Blackstone’s bet indicates executives think they can parlay their background in hotels into greater profitability for Hispania. Blackstone has been a majority owner, for instance, of Hilton Worldwide Holdings Inc.

The Spanish hotel market also is attractive to investors partly thanks to Spain’s reputation as a relatively safe vacation spot compared with other Mediterranean countries such as Egypt, Tunisia and Turkey. A country of 47 million inhabitants, Spain hosted 82 million tourists in 2017, a nearly 9% increase from the previous year, according to the country’s statistics agency.

Spain was ranked No. 3 globally behind the U.S. and China in 2017 in terms of the amount spent in the domestic economy by foreign visitors, a measurement of a country’s popularity as a tourism destination, according to the World Travel and Tourism Council. The organization expects Spain to post the third-greatest growth in the amount of spending by foreign visitors in the domestic economy during the next decade, behind the U.S. and Thailand.

If Blackstone’s offer is successful, the firm would become the largest hotel owner in Spain, ahead of Meliá Hotels International SA, with 11,000 rooms. Blackstone’s ultimate goal for its potential Spanish hotel portfolio would most likely be an initial public offering.
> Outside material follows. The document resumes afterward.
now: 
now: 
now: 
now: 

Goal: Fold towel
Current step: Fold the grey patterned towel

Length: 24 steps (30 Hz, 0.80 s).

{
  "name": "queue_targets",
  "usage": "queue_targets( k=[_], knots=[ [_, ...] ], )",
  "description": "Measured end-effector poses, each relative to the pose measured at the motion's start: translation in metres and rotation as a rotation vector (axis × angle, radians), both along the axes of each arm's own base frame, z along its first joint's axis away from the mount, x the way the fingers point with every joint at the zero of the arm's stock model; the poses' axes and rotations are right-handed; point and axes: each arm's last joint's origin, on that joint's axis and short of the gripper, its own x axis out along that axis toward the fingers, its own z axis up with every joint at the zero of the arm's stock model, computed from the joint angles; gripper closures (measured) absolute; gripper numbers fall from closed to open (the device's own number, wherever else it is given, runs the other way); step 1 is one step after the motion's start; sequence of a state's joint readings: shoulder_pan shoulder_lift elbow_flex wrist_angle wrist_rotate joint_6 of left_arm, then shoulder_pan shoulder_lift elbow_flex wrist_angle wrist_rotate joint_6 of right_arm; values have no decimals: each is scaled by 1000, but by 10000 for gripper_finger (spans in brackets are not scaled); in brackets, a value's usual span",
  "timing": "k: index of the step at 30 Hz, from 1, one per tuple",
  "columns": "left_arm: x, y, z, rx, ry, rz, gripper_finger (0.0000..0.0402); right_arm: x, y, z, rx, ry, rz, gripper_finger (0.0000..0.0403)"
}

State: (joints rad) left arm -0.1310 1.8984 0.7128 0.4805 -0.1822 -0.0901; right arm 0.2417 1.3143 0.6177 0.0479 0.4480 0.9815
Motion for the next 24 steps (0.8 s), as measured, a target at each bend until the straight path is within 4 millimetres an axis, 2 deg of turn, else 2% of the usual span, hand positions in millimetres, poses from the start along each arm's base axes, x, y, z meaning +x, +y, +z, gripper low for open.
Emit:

Still, Spanish hotel rates could suffer if tensions cool in other countries and competitors become more popular. Some investors and analysts have interpreted Mr. Soros’ exit from Hispania as a sign that the investment cycle for hotels in Spain is nearing its peak.

Mr. Soros was one of the original investors in Hispania, a Spanish real-estate investment trust created in 2014 to capitalize on the then-nascent Spanish economic recovery.

Shares of Hispania, whose full name is Hispania Activos Inmobiliarios SOCIMI SA, were first sold to the public in 2014 at €10 a piece, compared to around €17 at the end of March before Blackstone announced its plans.

A spokesman for Mr. Soros’s fund declined to comment.

Blackstone has an estimated €18 billion ($21.3 billion) invested in Spain, more than any other European country. Many of its deals have paid off in recent years as Spain’s economy grew faster than other major European economies.

Blackstone was an early investor in Spain as the world recovered from the 2008 financial crisis. In July 2013, the New York firm bought nearly 2,000 government-subsidized rental apartments from the city of Madrid for €125.5 million.

A year later, it paid €3.6 billion to buy €6.4 billion in home loans from Catalunya Banc SA, a bailed-out regional lender.

In August 2017, Blackstone bought a majority stake in €30 billion of real-estate assets from Spanish lender Banco Popular Español SA. The lender was rescued by European Union and Spanish authorities and sold to Spain’s largest lender, Banco Santander SA, for a token €1.

“This significant investment reflects our continued confidence in the robust recovery of the Spanish economy,” Jonathan Gray, Blackstone’s global head of real estate at the time, said in a statement in August. Mr. Gray has since become president and chief operating officer of Blackstone.

The EU’s executive branch said last week it expects Spain, the eurozone’s fourth-largest economy, to expand at an annual rate of 2.9% in 2018. Spain’s economy grew 3.1% last year.

Tourism looks to be maintaining momentum. More than five million tourists visited Spain’s beaches, museums and restaurants in March, a 9.6% increase from the same month last year, the country’s statistics institute said last week.

Domestic tourism—Spaniards traveling within their own country—also is on the rise. Spaniards cut back on luxuries like vacation when the financial crisis hit starting in 2008. Unemployment skyrocketed to a high of 27% in early 2013.

Now, more Spaniards are getting jobs and spending more, including on vacations. “Good years are ahead,” said Ignacio de la Torre, chief economist of investment bank Arcano Group in Madrid.

Blackstone is waiting to see if the Spanish market regulator approves its Hispania takeover effort as well as how Hispania responds. An answer could come as soon as early June or drag on if other investors launch counterbids.